• What to do
Reproduce, from the lines below, exactly the stretch that begins at the line containing "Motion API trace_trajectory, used" and ends at the line containing "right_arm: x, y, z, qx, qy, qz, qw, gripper", both included.

• Data supplied
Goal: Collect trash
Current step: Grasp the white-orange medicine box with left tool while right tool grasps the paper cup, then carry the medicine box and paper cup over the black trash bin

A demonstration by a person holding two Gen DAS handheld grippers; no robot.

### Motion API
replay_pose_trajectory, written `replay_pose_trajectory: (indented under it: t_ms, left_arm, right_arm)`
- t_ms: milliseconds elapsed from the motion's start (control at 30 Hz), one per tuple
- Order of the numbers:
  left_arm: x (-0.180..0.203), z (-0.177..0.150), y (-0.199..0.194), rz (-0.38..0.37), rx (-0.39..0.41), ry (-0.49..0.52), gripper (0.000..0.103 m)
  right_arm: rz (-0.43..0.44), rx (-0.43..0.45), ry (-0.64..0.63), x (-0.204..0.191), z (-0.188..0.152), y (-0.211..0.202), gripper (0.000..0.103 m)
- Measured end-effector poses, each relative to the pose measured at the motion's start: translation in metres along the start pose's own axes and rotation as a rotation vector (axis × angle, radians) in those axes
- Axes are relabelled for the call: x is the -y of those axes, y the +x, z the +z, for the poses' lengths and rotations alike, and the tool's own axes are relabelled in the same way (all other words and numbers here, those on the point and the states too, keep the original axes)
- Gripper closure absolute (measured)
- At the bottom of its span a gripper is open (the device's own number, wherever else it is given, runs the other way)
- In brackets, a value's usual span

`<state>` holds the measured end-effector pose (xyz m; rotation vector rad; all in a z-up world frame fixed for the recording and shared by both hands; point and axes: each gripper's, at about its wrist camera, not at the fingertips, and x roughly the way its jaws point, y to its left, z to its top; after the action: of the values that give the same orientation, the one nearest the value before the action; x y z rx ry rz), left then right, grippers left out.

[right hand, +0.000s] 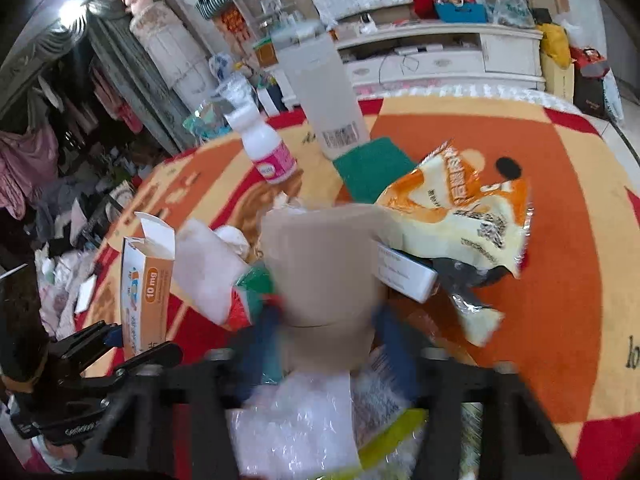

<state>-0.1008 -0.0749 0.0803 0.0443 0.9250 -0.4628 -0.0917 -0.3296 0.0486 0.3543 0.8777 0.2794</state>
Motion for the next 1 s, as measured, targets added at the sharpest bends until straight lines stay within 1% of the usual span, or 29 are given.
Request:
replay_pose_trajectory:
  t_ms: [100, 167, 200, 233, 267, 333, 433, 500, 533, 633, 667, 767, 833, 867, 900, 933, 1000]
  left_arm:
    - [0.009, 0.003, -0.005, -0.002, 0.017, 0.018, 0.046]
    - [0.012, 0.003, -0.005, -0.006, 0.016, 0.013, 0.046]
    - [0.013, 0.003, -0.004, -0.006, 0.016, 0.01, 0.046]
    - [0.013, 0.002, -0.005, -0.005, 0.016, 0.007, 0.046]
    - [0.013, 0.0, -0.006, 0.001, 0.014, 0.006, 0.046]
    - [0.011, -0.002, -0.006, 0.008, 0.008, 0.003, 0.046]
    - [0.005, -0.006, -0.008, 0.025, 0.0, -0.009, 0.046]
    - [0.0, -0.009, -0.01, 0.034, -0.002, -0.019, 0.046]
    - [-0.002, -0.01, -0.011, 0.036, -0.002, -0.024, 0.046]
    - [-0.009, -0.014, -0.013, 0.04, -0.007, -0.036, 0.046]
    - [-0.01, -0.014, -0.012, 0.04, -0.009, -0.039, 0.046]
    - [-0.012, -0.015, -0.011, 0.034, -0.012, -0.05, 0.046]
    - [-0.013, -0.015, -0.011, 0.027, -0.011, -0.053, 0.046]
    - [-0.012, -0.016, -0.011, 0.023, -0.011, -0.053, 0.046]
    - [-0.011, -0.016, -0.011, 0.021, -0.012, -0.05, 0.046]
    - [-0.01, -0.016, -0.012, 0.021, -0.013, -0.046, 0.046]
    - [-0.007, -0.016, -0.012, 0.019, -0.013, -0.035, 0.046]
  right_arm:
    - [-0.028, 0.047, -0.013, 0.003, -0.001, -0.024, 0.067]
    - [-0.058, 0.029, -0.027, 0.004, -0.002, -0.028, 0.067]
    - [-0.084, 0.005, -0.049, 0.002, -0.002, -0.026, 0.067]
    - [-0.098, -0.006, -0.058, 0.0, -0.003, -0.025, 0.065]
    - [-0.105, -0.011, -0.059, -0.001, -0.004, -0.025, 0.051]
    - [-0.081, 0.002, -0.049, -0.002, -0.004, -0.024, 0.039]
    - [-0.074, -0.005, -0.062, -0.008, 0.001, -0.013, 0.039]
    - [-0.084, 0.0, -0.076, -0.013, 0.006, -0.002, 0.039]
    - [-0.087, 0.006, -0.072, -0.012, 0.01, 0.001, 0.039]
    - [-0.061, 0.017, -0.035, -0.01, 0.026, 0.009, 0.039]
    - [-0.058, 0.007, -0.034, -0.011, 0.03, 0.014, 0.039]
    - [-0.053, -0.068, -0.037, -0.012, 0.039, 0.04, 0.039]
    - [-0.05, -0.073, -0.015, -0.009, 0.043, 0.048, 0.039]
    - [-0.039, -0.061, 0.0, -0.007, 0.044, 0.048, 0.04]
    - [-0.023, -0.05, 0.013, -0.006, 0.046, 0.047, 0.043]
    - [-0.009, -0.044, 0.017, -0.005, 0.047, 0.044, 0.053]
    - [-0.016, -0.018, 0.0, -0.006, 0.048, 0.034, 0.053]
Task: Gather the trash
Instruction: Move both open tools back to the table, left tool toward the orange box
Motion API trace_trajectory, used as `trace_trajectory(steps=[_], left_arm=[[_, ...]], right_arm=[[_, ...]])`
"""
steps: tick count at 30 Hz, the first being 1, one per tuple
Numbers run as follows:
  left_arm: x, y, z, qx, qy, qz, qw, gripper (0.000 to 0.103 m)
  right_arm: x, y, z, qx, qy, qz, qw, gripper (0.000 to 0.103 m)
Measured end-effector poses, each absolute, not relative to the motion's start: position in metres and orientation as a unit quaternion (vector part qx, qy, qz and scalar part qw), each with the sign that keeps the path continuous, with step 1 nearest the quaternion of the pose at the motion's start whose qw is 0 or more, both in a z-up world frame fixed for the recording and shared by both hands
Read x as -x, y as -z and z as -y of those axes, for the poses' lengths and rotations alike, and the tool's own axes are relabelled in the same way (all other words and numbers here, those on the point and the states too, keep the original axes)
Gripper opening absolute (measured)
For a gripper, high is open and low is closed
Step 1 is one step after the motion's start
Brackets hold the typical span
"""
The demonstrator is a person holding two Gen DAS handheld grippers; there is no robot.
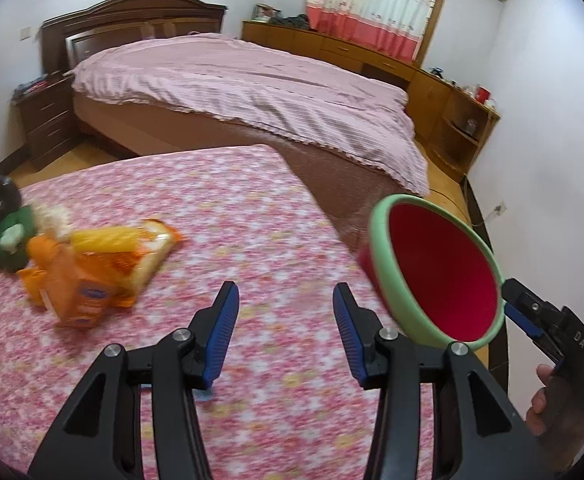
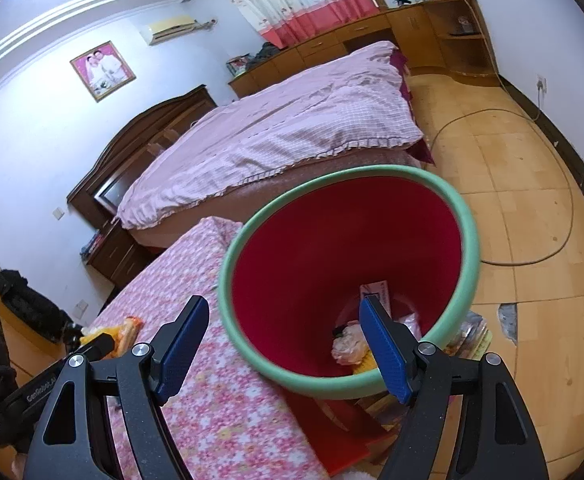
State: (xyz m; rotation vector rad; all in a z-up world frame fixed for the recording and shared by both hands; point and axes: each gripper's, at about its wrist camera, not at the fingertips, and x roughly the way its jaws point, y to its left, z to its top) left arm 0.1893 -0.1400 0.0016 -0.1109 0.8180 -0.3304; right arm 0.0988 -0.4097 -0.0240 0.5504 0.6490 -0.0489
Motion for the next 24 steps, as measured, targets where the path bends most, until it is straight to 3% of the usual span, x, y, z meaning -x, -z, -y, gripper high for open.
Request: trace_trajectory(steps=[6, 20, 24], left_arm=[[-0.196, -0.004, 0.102, 0.061, 0.120, -0.395, 0.909, 0.049], [-0.233, 0.011, 0.028, 0.058, 0.048, -0.405, 0.911, 0.062], [-0.241, 0.021, 0.019, 0.053, 0.032, -0.410, 0.910, 0.072]], right_arm=[[-0.101, 0.024, 0.392, -0.259, 0.012, -0.321, 0.911, 0.079], [-0.111, 0.031, 0.354, -0.231, -0.003, -0.350, 0.908, 0.079], [-0.114, 0.033, 0.345, -0.225, -0.005, -0.356, 0.907, 0.079]])
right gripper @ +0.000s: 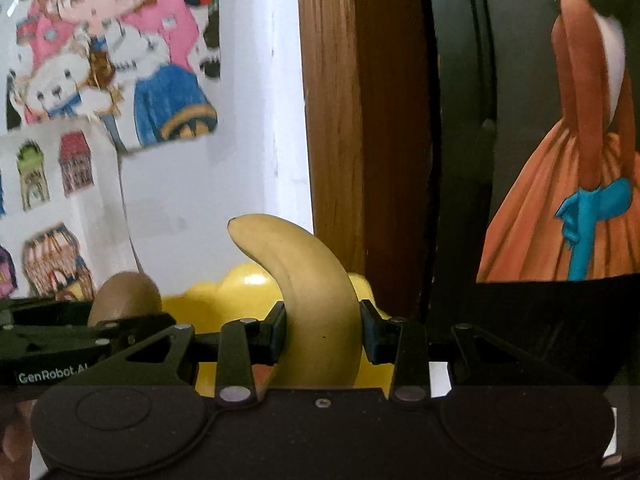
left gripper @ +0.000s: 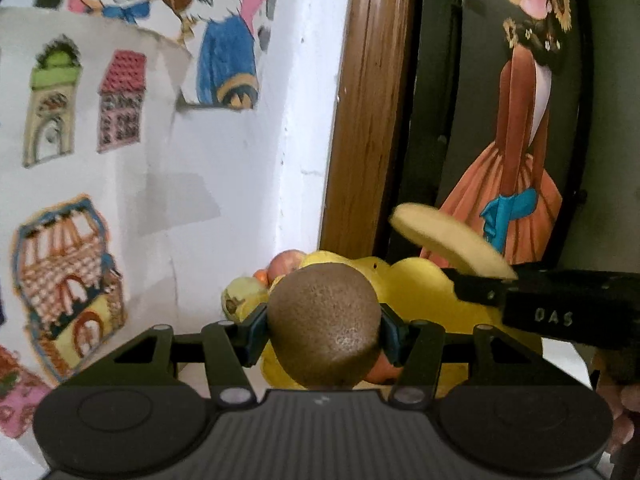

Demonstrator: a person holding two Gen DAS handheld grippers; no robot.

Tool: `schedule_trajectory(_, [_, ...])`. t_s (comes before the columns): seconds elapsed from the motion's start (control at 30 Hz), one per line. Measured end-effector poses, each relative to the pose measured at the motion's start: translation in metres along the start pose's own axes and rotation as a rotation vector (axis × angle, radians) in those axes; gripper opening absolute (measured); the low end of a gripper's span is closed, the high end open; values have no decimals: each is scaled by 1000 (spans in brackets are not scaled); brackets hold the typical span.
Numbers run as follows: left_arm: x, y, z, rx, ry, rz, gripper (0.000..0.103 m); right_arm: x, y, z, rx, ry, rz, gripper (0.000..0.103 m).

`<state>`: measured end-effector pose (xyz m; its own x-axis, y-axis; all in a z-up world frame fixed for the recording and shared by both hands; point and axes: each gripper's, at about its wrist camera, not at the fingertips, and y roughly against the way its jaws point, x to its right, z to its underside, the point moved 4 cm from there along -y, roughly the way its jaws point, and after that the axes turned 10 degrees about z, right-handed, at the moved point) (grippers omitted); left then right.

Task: Organize fruits
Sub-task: 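Carry the banana with the right tool while the left tool carries the kiwi to the bowl, then open the right gripper releasing the banana while the left gripper releases the kiwi into the bowl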

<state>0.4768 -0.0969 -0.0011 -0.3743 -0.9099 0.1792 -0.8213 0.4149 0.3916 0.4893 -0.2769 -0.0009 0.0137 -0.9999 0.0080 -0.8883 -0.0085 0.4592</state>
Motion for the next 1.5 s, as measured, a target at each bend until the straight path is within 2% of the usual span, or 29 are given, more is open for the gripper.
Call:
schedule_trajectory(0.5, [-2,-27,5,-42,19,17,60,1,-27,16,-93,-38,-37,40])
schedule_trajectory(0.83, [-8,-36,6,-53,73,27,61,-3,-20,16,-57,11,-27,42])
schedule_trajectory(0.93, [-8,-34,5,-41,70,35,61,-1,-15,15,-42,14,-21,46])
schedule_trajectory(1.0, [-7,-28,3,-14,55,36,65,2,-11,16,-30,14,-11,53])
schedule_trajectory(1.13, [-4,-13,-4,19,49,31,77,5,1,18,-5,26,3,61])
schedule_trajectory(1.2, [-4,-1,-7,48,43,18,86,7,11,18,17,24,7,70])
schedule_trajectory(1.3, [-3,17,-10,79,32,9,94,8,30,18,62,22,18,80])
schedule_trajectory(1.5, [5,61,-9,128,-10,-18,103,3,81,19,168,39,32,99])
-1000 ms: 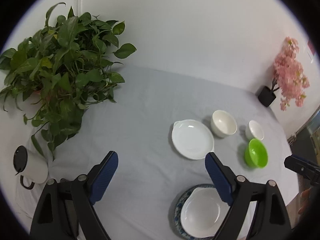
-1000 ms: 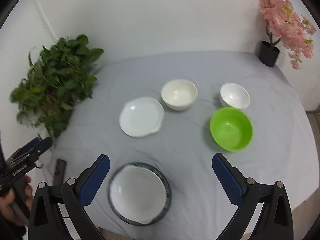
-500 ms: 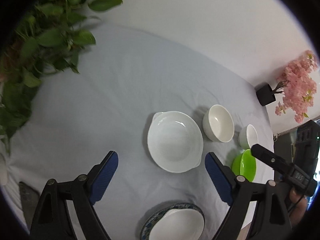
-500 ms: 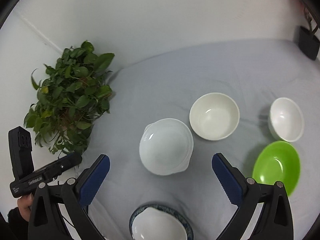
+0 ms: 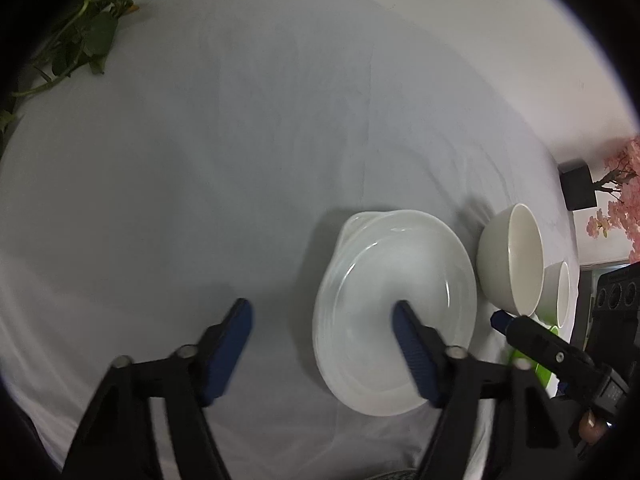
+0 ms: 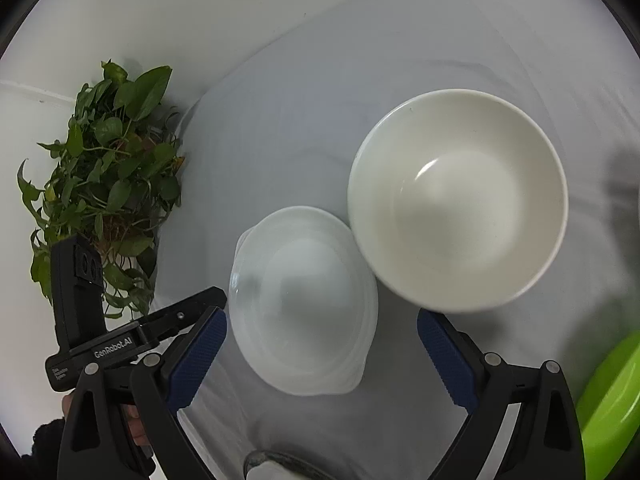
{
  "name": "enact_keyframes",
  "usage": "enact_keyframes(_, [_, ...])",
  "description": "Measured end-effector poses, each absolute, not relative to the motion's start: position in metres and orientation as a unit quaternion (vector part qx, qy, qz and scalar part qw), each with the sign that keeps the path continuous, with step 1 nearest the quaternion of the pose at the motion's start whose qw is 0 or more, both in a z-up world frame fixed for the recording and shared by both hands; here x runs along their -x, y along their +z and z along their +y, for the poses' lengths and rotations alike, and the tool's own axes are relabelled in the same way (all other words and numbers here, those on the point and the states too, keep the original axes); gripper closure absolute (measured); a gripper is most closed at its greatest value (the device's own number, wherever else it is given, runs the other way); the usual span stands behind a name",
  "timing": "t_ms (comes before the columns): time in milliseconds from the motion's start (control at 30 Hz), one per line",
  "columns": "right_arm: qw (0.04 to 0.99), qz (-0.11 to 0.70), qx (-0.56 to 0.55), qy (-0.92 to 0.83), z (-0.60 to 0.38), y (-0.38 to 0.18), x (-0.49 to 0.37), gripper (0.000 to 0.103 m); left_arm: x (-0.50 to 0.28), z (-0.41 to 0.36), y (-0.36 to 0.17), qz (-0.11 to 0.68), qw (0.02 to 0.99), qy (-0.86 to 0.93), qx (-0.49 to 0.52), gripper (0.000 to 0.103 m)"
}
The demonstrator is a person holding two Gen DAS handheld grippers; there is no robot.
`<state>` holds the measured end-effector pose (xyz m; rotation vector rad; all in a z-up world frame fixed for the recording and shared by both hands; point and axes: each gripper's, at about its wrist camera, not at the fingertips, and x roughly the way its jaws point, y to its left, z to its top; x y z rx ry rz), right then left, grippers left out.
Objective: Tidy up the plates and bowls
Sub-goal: 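Grasp the small white oval plate rim with both tools and lift, then lower the small white plate onto the large white plate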
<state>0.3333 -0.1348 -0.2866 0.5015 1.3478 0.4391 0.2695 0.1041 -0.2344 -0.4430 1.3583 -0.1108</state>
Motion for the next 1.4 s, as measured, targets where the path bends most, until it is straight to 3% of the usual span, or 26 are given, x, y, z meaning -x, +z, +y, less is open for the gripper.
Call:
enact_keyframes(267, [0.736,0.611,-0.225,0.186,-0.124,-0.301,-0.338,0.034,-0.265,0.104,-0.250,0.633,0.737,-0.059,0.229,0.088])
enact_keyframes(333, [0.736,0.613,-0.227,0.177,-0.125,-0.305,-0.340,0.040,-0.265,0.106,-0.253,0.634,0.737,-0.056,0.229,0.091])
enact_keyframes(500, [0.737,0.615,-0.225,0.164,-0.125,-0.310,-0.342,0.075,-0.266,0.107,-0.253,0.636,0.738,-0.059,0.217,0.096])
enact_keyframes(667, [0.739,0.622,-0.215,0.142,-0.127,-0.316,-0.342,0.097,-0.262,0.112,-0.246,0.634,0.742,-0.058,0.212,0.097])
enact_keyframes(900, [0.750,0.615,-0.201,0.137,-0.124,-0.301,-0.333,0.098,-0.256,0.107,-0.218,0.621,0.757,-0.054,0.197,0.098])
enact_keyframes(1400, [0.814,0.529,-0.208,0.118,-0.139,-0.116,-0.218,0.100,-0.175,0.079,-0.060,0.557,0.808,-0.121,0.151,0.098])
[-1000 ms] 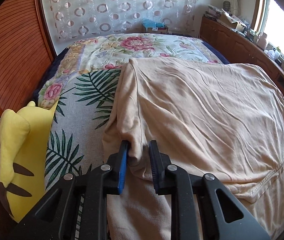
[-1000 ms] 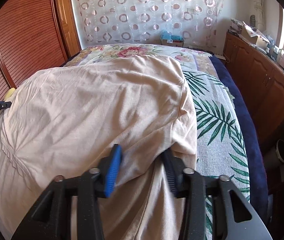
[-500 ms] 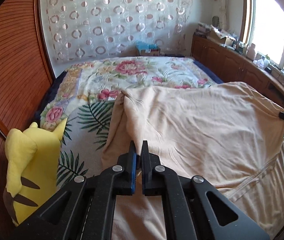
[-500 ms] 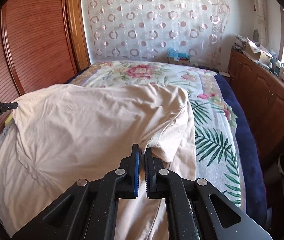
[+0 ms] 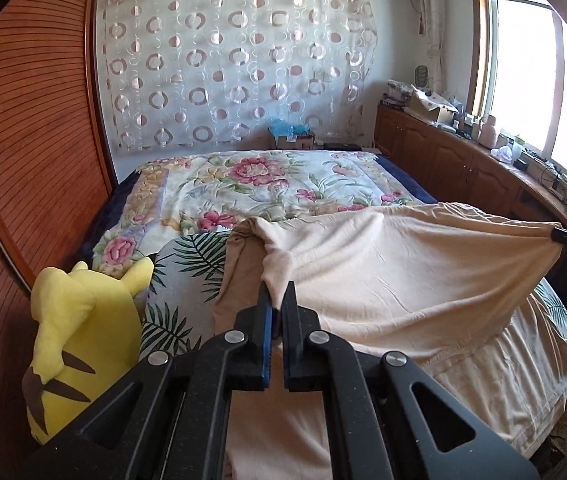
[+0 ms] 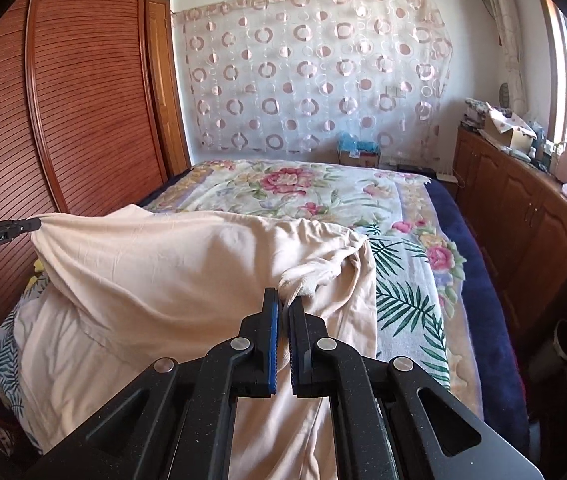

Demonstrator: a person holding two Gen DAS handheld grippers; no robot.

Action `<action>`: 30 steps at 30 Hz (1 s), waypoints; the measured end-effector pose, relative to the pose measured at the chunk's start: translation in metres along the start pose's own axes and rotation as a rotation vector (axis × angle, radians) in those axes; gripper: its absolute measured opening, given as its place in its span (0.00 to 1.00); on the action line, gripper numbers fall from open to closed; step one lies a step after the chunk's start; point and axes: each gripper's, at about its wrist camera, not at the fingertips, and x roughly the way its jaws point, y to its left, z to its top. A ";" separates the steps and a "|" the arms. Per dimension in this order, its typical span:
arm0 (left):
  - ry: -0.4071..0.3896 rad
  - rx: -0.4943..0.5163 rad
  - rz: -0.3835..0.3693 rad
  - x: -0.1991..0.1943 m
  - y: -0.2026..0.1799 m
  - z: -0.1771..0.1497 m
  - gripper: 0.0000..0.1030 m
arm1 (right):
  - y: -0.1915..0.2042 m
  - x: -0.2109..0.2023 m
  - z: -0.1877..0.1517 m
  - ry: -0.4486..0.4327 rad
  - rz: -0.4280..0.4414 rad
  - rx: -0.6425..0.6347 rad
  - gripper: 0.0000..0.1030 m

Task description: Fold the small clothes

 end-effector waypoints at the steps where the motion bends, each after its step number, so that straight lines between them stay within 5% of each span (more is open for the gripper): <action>1: -0.006 0.000 0.000 -0.007 0.001 -0.003 0.04 | 0.000 -0.005 -0.001 -0.003 0.006 -0.004 0.04; 14: -0.031 -0.032 0.006 -0.077 0.008 -0.042 0.04 | 0.000 -0.069 -0.026 -0.022 0.022 0.007 0.04; 19: 0.021 -0.035 0.035 -0.073 0.013 -0.067 0.04 | 0.001 -0.088 -0.037 0.021 -0.031 0.003 0.04; 30: 0.164 -0.087 0.053 -0.025 0.017 -0.120 0.05 | -0.005 -0.008 -0.090 0.227 -0.077 0.041 0.04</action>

• Reply
Motion API trace_trajectory, used as `trace_trajectory(steps=[_], left_arm=[[_, ...]], right_arm=[[_, ...]])`
"""
steps: tick count at 30 Hz, the first being 1, one per tuple
Numbers run as follows:
  left_arm: x, y, z, qx, qy, qz, qw, gripper (0.000 to 0.103 m)
  right_arm: x, y, z, qx, qy, qz, qw, gripper (0.000 to 0.103 m)

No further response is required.